No, seemed to be the answer, he suffered from a long list of complaints, not the least of which was a disappearing penis. Rivers would have liked to ask about the psychological effects, but that was almost impossible. The language of introspection was simply not available.

By the time they reached Narovo, the sun was low in the sky. Rivers went down to the beach, following the narrow bush path that petered out into fine white sand. Hocart's head was a dark sleek ball, far out, but then he saw Rivers, waved and shouted.

Slowly Rivers waded out, looking down, rather liking the dislocation the refraction of the light produced, the misalignment of knees and feet. As usual he was joined by a shoal of little darting black fish who piloted him out into deeper waters — always a moment of absolute magic. Behind him, the bluish shadows of rocks crept over the white sand.

After their swim they lay in the shallows, talking over the events of the day. In the rough division of labour they'd mapped out between them, death, funerary rites and skull houses belonged to Hocart, ghosts, sex, marriage and kinship to Rivers, but it had already become clear that no division really made sense. Each of them was constantly acquiring information relating to one of the other's specialities.

Hocart, though, was in a mood to tease. 'Why've I got death when you've got sex?' he wanted to know. 'Ghosts and sex don't go together. Now ghosts and death…'

'All right, you can have ghosts.'

' No… ' Hocart began, and then laughed.

Not true anyway, Rivers thought. On Eddystone ghosts and sex did go together, or so at least it must seem to men who fell asleep on the beach at Pa Njale and woke between the ravening thighs of Ange Mate.

They lay in silence, almost too lazy to speak, as the shadows lengthened and the sun began its precipitate descent. Nightfall on Eddystone was abrupt, as if some positive force of darkness in the waters of the bay had risen up and swallowed the sun. At last, driven back to shore by the cooling water, they snatched up their clothes and ran, laughing, back to the tent.

* * *

Mbuko was dying of a disease caused by the spirits of Kita, and had no more than a few hours to live.
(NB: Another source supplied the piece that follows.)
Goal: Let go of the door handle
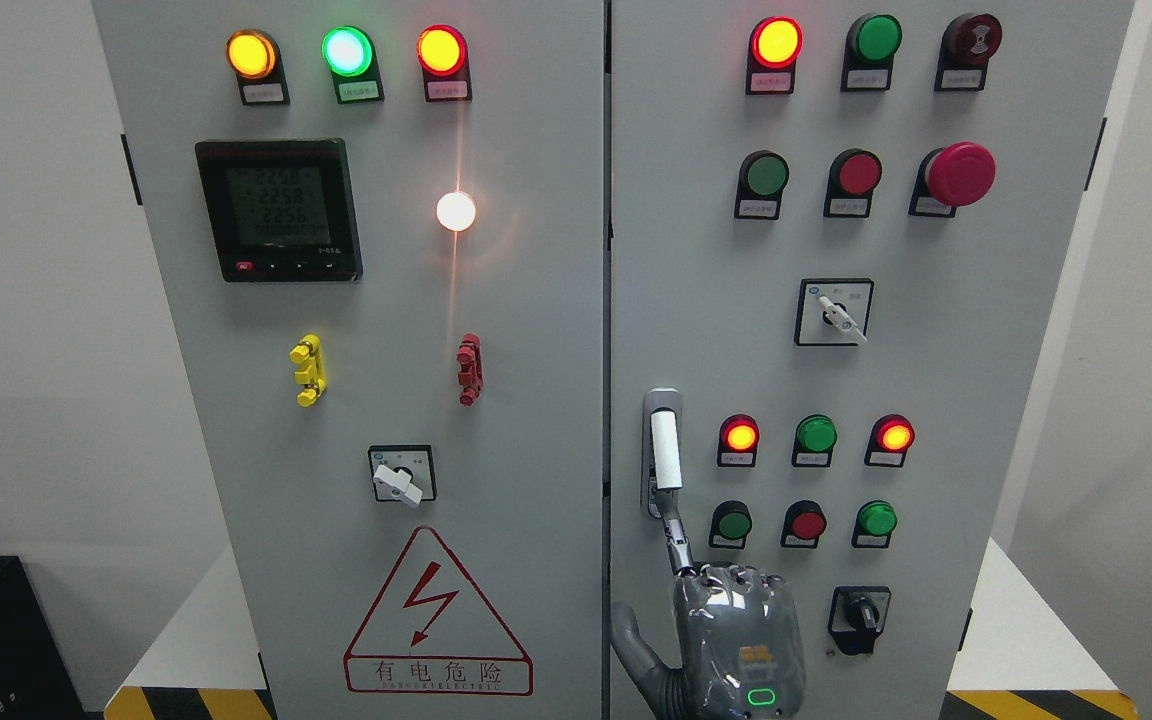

Kita, Njiru explained, causes a man to waste away 'till he too small all bone he got no meat'. Certainly Mbuko could not have been more emaciated. He looked more like an anatomical drawing than a man, except for the persistent flutter of his heart under the stretched skin. He lay on the raised wooden platform that was used for sleeping, though nobody else now slept in the hut. Njiru said they were afraid. Outside, bright sunshine, people coming and going. Now and then a neighbour would look in to see if he were still alive, 'Soon,' the people sitting round would say, indifferently, shaking their heads. Some were obviously amused or repelled by his plight. ' Rakiana' was the word one heard over and over again. Rakiana . Thin.

Even Njiru who, within the framework of his culture, was a compassionate man (and we can none of us claim more, Rivers thought), seemed to feel, not indifference or contempt exactly, but that Mbuko had become merely a problem to be solved. Njiru looked across the barely breathing heap of bones at Rivers and said, ' Mate.'

'Mate ' in all the dictionaries was translated as 'dead'.